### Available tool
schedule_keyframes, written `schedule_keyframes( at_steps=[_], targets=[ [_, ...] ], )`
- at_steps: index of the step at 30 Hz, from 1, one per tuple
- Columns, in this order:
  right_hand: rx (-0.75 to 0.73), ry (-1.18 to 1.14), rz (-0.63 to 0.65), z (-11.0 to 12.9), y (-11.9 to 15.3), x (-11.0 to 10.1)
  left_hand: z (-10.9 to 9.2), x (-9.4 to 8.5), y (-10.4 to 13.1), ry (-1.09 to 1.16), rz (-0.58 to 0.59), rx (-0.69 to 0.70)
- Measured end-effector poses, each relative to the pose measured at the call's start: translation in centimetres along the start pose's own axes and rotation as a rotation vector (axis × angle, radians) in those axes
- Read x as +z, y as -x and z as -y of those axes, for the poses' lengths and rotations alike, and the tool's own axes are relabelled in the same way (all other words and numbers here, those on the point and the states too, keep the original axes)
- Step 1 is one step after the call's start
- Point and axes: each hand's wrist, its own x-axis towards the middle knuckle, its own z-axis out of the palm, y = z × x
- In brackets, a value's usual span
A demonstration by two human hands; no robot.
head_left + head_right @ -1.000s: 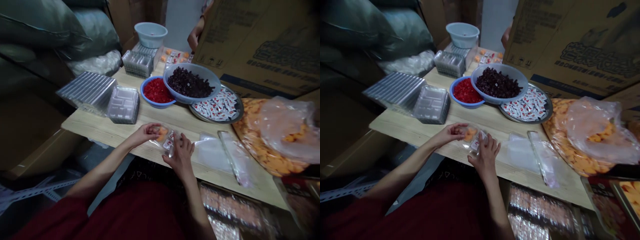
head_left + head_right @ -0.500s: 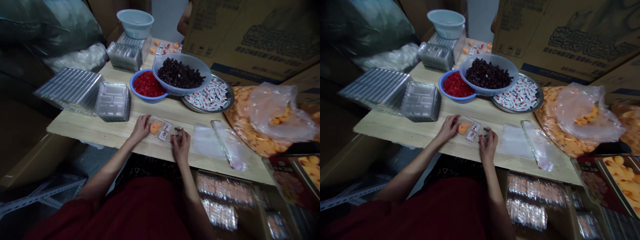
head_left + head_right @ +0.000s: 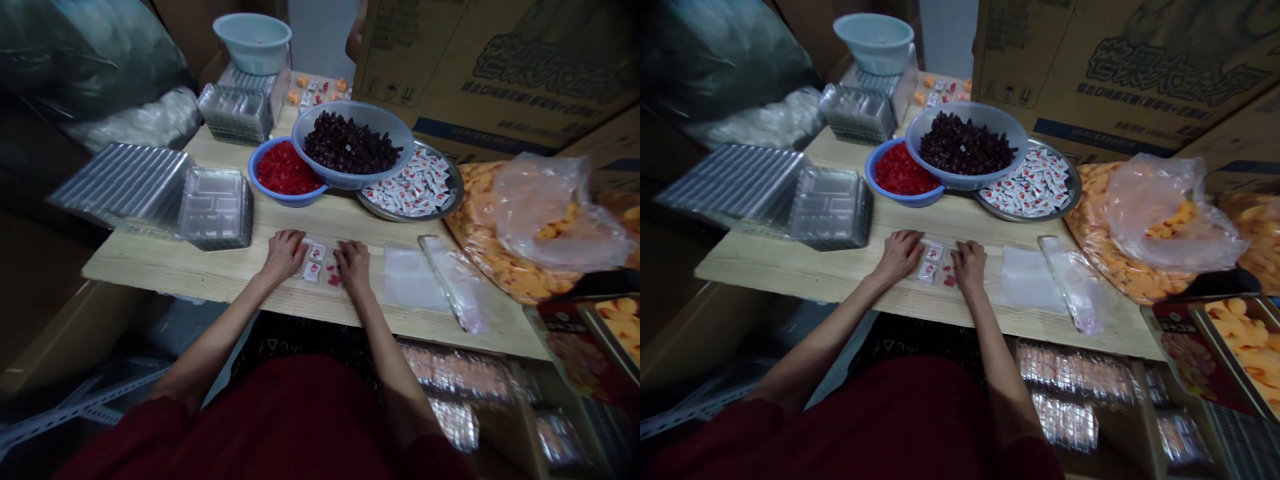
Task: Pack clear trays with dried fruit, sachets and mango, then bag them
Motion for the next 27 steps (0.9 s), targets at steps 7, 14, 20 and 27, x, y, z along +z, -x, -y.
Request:
schedule_keyframes(
  at_steps=[7,14,20,27],
  targets=[
    [-0.124,0.164,0.023,3.6,7.4,0.2,-0.3,-2.6,6.8,0.159,-0.070,-0.056],
    [-0.154,-0.191,0.011,3.5,9.2,0.6,-0.9,-4.9,10.7,0.104,0.000,-0.302],
    [-0.128,-0.308,-0.066,2.3,9.0,-0.3,-1.5,-4.7,9.4,0.661,0.101,-0.478],
    [-0.091,-0.373,-0.074,1.3,10.2,-2.2,-4.1,-5.5,9.2,1.499,0.445,-0.890]
  ],
)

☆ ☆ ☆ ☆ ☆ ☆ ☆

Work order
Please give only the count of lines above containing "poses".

Response box
2